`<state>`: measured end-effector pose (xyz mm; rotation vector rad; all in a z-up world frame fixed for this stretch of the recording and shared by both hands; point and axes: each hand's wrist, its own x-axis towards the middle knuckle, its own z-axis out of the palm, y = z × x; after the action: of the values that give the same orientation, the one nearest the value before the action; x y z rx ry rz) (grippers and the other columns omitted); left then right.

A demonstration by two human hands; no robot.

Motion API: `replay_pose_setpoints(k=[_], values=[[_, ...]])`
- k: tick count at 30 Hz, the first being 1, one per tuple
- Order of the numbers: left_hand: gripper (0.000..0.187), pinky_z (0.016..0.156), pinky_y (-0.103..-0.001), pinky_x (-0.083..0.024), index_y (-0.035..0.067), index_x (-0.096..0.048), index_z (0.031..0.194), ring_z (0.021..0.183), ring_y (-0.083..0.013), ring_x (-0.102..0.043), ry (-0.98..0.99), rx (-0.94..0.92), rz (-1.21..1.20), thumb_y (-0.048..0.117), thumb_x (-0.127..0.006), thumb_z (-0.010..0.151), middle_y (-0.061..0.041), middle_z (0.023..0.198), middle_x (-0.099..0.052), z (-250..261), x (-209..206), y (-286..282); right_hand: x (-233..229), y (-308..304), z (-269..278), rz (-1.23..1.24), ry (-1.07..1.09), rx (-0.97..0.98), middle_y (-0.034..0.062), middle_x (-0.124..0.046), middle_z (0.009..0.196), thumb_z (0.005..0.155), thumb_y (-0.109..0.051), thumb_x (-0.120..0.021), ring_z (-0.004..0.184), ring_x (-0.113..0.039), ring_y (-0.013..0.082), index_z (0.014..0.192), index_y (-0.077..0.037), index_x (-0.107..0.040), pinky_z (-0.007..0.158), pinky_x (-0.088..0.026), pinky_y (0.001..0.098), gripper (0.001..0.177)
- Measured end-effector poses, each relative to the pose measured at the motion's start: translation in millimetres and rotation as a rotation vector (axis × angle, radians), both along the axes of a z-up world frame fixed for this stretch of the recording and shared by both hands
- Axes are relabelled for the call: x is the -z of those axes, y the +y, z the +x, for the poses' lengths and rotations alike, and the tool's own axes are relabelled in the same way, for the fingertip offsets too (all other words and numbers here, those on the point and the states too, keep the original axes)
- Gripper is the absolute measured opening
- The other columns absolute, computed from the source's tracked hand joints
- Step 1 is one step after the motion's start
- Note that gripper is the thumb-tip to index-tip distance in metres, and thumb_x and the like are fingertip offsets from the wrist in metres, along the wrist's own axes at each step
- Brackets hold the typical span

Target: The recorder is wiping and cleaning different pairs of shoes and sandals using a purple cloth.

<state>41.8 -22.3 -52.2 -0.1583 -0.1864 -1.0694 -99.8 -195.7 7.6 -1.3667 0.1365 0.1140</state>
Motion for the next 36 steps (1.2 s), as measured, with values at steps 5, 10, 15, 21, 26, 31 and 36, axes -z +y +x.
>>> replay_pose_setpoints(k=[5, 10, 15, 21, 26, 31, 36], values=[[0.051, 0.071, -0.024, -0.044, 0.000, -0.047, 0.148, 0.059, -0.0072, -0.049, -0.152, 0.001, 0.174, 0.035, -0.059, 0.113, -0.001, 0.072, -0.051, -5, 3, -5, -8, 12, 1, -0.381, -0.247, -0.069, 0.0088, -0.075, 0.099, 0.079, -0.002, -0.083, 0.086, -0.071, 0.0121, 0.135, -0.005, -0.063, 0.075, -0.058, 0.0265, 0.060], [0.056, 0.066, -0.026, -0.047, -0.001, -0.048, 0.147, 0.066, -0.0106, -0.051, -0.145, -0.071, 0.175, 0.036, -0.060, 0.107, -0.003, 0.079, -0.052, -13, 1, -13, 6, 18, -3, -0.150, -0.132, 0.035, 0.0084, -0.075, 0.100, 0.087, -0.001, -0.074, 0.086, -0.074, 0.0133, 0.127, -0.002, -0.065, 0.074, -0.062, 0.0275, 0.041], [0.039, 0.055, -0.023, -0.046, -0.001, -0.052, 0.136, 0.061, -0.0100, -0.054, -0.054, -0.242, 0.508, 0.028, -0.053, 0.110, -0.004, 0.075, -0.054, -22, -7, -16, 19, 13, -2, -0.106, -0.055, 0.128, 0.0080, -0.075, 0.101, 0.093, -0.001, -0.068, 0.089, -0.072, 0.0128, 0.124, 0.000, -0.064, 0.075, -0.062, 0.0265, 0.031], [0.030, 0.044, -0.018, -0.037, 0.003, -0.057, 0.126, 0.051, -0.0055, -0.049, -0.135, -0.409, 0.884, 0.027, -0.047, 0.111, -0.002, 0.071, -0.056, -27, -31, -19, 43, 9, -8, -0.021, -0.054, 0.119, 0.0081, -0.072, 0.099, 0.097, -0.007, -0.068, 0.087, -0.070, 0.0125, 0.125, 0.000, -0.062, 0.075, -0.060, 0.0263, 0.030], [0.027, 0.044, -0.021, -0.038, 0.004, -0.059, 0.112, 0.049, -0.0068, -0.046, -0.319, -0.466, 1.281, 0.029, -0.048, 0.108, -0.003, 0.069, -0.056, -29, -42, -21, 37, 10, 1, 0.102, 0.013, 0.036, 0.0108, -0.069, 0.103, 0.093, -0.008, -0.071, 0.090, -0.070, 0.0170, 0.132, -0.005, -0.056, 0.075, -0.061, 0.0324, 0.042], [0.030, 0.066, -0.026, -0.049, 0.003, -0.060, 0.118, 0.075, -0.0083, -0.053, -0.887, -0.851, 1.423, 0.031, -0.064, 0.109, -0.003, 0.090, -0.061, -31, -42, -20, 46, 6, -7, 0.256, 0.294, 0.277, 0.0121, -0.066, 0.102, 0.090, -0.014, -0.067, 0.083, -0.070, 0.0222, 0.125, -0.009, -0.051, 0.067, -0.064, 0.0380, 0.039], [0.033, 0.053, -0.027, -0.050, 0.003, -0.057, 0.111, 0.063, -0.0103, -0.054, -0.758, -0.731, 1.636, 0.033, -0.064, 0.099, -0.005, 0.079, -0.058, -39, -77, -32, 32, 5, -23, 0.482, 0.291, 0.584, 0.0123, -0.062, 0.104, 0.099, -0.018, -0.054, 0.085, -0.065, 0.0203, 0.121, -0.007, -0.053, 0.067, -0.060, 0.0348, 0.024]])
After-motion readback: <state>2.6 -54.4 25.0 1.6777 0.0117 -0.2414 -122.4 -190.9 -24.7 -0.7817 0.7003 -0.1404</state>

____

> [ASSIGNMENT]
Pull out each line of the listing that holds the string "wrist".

> [EXERCISE OUTPUT]
`<state>`: measured end-effector pose (xyz mm; rotation vector rad; all in a z-up world frame fixed for this stretch of the recording and shared by both hands; point and axes: each hand's wrist, its own x-axis towards the middle knuckle, its own z-axis out of the palm, y = z × x; after the action: of the values that give the same orientation, the one nearest the value before the action; x y z rx ry rz) (grippers and the other columns omitted); left then right.
- Note that gripper is the thumb-tip to index-tip distance in metres, and thumb_x and the like are fingertip offsets from the wrist in metres, along the wrist's own axes at each step

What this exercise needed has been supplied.